_Exercise goal_: A line belongs in the answer if it contains "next"; copy every such line from the entries below.

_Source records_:
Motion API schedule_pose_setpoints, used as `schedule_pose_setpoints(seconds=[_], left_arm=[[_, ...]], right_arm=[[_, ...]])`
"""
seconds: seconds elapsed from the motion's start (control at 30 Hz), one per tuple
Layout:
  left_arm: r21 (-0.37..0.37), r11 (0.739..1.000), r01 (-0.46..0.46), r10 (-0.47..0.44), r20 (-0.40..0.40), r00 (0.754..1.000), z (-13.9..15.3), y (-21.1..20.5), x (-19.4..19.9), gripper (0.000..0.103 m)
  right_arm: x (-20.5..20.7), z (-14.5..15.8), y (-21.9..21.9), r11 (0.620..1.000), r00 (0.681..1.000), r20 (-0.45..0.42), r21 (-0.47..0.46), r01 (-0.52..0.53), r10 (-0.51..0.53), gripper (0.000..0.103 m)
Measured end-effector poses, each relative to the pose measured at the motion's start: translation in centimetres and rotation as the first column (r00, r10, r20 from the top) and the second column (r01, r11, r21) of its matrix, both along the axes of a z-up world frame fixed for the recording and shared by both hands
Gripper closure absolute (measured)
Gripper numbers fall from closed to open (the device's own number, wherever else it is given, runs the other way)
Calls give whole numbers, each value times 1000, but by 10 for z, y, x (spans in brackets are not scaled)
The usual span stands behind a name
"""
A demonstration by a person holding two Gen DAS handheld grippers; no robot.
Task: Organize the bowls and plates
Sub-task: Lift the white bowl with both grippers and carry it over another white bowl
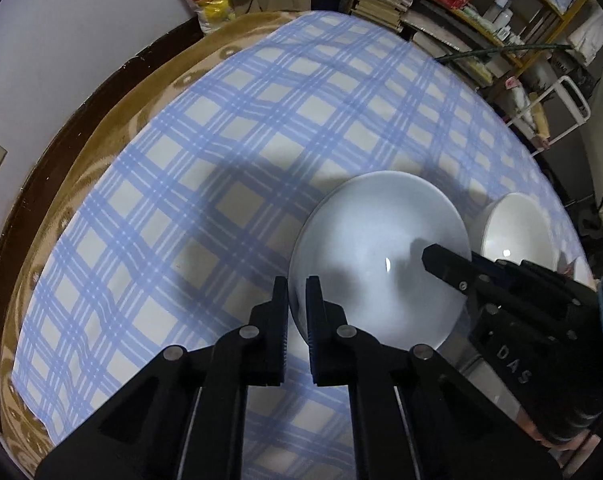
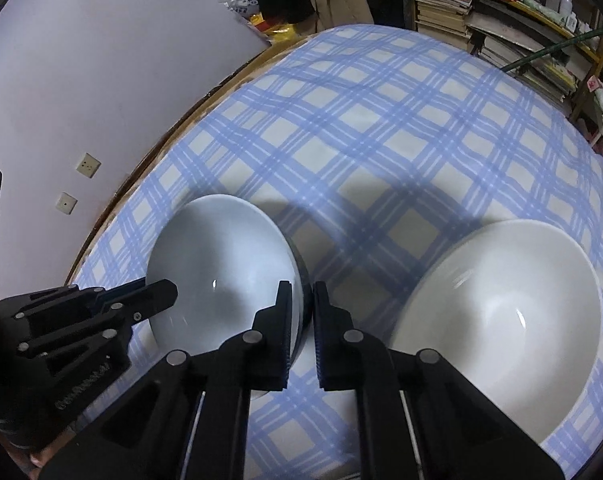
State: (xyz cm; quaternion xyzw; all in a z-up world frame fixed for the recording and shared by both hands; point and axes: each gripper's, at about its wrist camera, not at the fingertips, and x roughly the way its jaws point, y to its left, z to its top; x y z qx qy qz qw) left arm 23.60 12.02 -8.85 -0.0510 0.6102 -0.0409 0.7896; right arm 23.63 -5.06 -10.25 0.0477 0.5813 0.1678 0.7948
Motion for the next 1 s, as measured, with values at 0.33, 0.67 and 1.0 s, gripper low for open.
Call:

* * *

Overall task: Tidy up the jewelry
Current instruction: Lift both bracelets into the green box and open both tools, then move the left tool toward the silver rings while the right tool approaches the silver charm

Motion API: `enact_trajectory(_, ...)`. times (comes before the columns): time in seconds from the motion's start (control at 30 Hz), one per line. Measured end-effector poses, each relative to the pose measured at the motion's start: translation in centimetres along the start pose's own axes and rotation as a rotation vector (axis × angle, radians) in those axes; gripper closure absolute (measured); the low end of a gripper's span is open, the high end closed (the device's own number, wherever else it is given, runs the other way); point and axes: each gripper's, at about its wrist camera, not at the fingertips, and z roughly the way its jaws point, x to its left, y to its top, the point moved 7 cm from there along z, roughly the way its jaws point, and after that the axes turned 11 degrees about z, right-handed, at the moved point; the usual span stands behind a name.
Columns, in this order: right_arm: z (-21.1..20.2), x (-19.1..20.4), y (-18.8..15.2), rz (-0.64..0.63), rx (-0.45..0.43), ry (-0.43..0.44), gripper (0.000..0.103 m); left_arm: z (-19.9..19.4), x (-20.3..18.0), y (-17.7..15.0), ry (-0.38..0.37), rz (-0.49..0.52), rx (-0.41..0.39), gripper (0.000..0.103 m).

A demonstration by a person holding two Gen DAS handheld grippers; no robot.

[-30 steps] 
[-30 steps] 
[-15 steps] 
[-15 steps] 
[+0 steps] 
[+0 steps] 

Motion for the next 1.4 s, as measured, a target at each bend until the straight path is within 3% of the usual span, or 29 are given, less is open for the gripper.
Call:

_The completed task_:
Motion for the next 1 s, as measured, with values at 0.33, 0.67 and 1.0 s, gripper low for open.
Motion for the next 1.4 s, as measured, a target at each bend until the straight path is within 3% of the usual span, or 29 are given, less is open for the gripper.

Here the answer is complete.